* [DATA RECORDS]
┏━━

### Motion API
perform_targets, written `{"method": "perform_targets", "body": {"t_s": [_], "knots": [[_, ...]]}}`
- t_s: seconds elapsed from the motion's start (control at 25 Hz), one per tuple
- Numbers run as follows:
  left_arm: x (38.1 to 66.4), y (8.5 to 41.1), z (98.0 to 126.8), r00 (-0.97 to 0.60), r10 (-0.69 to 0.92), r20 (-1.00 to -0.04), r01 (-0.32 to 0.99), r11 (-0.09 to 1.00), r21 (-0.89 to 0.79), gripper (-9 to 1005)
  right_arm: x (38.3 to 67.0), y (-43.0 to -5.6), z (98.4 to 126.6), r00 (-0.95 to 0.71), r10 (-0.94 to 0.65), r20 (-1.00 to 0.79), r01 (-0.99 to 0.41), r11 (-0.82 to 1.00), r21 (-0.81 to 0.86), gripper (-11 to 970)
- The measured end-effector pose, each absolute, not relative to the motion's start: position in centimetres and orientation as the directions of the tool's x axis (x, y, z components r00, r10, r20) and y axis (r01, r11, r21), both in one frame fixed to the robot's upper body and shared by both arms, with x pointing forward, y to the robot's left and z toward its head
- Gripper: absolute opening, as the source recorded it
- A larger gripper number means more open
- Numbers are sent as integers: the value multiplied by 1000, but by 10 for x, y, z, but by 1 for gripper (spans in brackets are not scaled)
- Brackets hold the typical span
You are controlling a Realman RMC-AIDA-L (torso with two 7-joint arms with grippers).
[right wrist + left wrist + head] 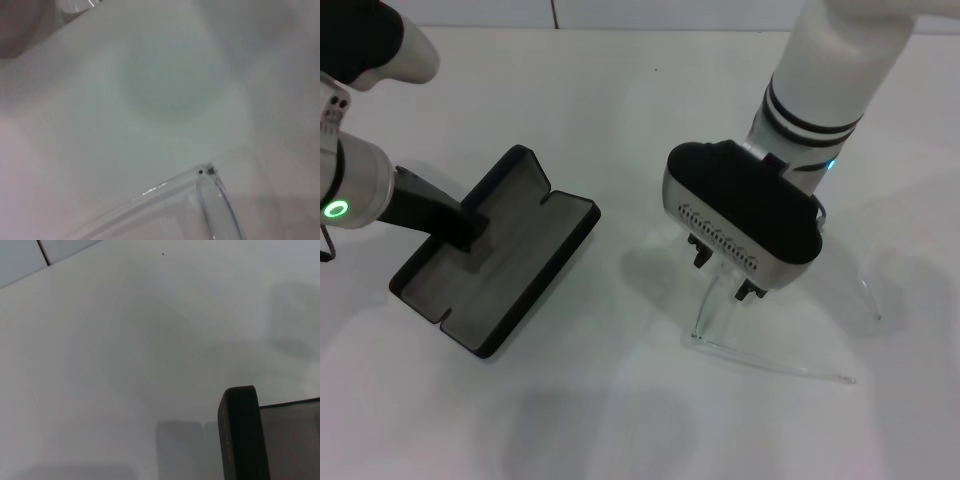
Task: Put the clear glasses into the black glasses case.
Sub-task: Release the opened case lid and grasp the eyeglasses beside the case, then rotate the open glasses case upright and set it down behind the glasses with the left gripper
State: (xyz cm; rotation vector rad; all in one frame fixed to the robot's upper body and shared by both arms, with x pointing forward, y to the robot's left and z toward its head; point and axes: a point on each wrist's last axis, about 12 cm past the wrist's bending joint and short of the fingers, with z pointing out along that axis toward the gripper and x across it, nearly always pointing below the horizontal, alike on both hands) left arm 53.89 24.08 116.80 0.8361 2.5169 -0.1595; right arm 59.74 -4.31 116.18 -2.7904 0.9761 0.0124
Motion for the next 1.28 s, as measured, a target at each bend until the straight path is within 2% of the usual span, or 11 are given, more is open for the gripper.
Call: {"method": "perform_targets", "body": {"t_s": [0.24, 0.44, 0.68, 0.88, 1.0, 1.16, 1.28], "knots": [[539, 240, 1166, -698, 534, -478, 590, 806, 39, 54, 593, -38, 1160, 797, -598, -77, -602, -779, -176, 544], [538, 241, 1164, -702, 532, -474, 588, 808, 36, 55, 590, -39, 1157, 792, -604, -90, -609, -775, -169, 396], [536, 242, 1163, -703, 533, -472, 588, 808, 36, 57, 589, -46, 1151, 772, -629, -89, -635, -758, -151, 174], [536, 240, 1163, -697, 540, -471, 596, 802, 39, 58, 588, -49, 1150, 753, -652, -88, -657, -739, -149, 119], [536, 239, 1163, -689, 551, -470, 605, 795, 44, 58, 588, -53, 1150, 737, -670, -89, -675, -722, -151, 119], [536, 235, 1164, -650, 599, -467, 648, 758, 70, 59, 594, -86, 1170, 628, -763, -153, -775, -596, -210, 120], [537, 222, 1168, -571, 681, -458, 718, 685, 124, 60, 599, -125, 1190, 504, -826, -254, -860, -450, -242, 120]]}}
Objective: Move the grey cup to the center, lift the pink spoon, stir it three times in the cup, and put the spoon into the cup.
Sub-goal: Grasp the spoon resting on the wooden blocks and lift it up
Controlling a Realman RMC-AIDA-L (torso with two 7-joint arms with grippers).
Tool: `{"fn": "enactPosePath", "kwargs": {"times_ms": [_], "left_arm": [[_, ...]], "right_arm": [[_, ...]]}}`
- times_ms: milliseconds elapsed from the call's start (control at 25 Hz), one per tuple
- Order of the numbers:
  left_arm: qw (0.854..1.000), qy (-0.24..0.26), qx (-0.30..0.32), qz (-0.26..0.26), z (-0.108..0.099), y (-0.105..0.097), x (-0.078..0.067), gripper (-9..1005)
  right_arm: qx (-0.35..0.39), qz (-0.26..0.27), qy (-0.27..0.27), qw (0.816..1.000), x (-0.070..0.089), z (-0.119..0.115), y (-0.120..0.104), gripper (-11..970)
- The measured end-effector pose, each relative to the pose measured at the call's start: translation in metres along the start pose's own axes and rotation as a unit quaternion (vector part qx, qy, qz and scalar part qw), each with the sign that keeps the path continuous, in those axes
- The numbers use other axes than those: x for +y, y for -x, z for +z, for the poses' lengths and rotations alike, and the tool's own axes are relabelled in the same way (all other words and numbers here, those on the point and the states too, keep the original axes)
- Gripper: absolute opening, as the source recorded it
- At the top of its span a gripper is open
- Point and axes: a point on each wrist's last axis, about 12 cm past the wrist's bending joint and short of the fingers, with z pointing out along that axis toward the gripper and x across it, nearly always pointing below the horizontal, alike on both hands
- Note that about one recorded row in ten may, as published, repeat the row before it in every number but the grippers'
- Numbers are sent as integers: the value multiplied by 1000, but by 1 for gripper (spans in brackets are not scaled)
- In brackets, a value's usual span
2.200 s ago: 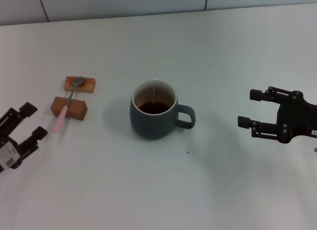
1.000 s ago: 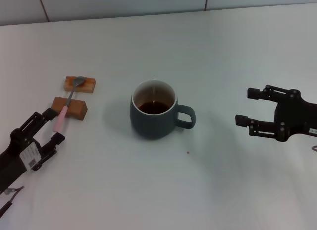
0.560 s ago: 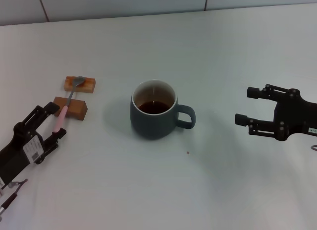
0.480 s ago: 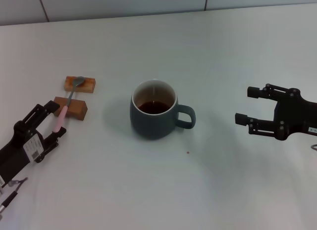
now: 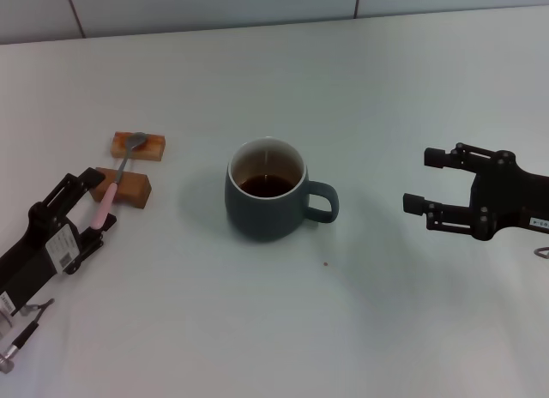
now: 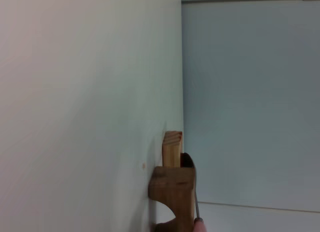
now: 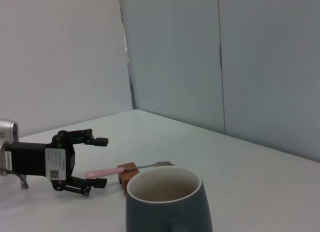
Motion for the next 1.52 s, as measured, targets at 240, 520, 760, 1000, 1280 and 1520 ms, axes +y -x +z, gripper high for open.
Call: {"fn": "enactPosePath", "kwargs": {"times_ms": [240,520,760,1000,1280,1520], "left_arm": [[1000,1,1,-3,4,-2,0,731],[1000,3,-1,-11,7,-7,2,725],[1000,3,-6,-10,8,-7,3,720],[1000,0,-9,-8,11,-6,1,714],[1000,0,-9,-8,13,-6,1,708],[1000,5,-10,-18,12,-10,4,702]], "right_arm": [[0,-1,0,1000,0,0,1,786],[-1,-2,1,1000,-1,1,1,787],[-1,-2,2,1000,-1,1,2,787],[-1,-2,1,1000,-1,1,1,787],[0,-2,1,1000,-1,1,1,787],[0,-2,1,1000,-1,1,1,787]]}}
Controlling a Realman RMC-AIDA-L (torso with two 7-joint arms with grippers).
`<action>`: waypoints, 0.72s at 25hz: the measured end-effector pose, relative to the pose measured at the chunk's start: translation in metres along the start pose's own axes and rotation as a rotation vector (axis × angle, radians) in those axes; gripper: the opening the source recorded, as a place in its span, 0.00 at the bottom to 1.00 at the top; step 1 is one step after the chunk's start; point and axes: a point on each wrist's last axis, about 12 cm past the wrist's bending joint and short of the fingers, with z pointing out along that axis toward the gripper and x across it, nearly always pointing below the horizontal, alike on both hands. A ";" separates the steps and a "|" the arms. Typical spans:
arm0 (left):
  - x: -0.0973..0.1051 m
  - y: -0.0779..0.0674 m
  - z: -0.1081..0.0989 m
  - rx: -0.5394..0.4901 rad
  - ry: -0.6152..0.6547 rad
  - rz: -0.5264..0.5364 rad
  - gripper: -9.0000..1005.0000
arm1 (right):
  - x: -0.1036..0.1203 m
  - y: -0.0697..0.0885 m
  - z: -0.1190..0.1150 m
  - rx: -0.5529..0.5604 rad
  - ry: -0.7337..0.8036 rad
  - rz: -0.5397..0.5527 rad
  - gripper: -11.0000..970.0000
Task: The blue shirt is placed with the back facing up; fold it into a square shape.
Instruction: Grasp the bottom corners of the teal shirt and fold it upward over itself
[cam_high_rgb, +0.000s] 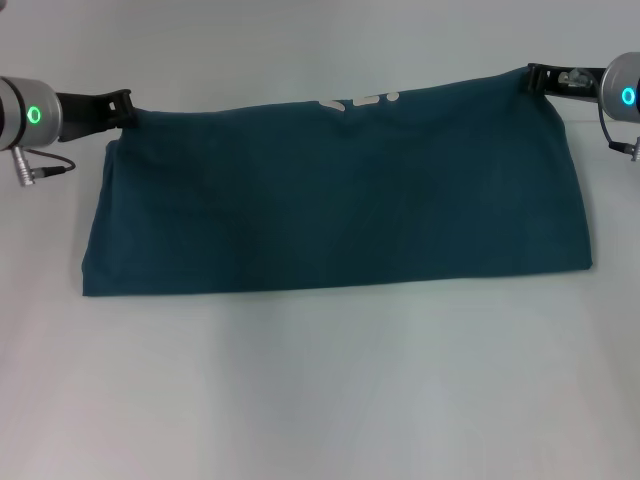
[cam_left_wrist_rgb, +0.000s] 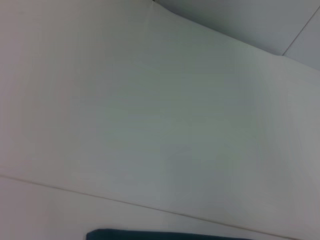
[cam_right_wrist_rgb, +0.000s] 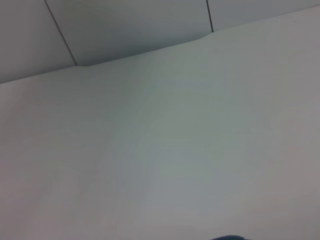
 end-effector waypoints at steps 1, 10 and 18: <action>0.000 0.000 0.000 0.000 -0.001 0.001 0.15 | 0.000 0.000 0.000 0.000 0.000 0.000 0.10; 0.000 -0.002 0.001 0.002 -0.016 0.005 0.15 | -0.001 -0.006 -0.001 0.014 -0.013 0.021 0.16; 0.003 -0.002 0.003 -0.002 -0.037 -0.048 0.16 | -0.016 -0.033 -0.010 0.057 -0.011 0.016 0.28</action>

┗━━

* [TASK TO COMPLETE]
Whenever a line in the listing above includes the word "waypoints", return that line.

* [TASK OUTPUT]
`<action>`: waypoints, 0.72s at 25hz: the measured end-effector pose, relative to the pose measured at the chunk's start: translation in metres along the start pose's own axes and rotation as a rotation vector (axis × angle, radians) in those axes; gripper: the opening the source recorded, as a place in its span, 0.00 at the bottom to 1.00 at the top; step 1 is one step after the chunk's start; point and axes: a point on each wrist's last axis, about 12 cm past the wrist's bending joint and short of the fingers, with z pointing out along that axis toward the gripper and x across it, nearly always pointing below the horizontal, alike on both hands. A ";" separates the steps and a "|" the arms. Typical spans:
 end-effector waypoints at steps 1, 10 and 18: <action>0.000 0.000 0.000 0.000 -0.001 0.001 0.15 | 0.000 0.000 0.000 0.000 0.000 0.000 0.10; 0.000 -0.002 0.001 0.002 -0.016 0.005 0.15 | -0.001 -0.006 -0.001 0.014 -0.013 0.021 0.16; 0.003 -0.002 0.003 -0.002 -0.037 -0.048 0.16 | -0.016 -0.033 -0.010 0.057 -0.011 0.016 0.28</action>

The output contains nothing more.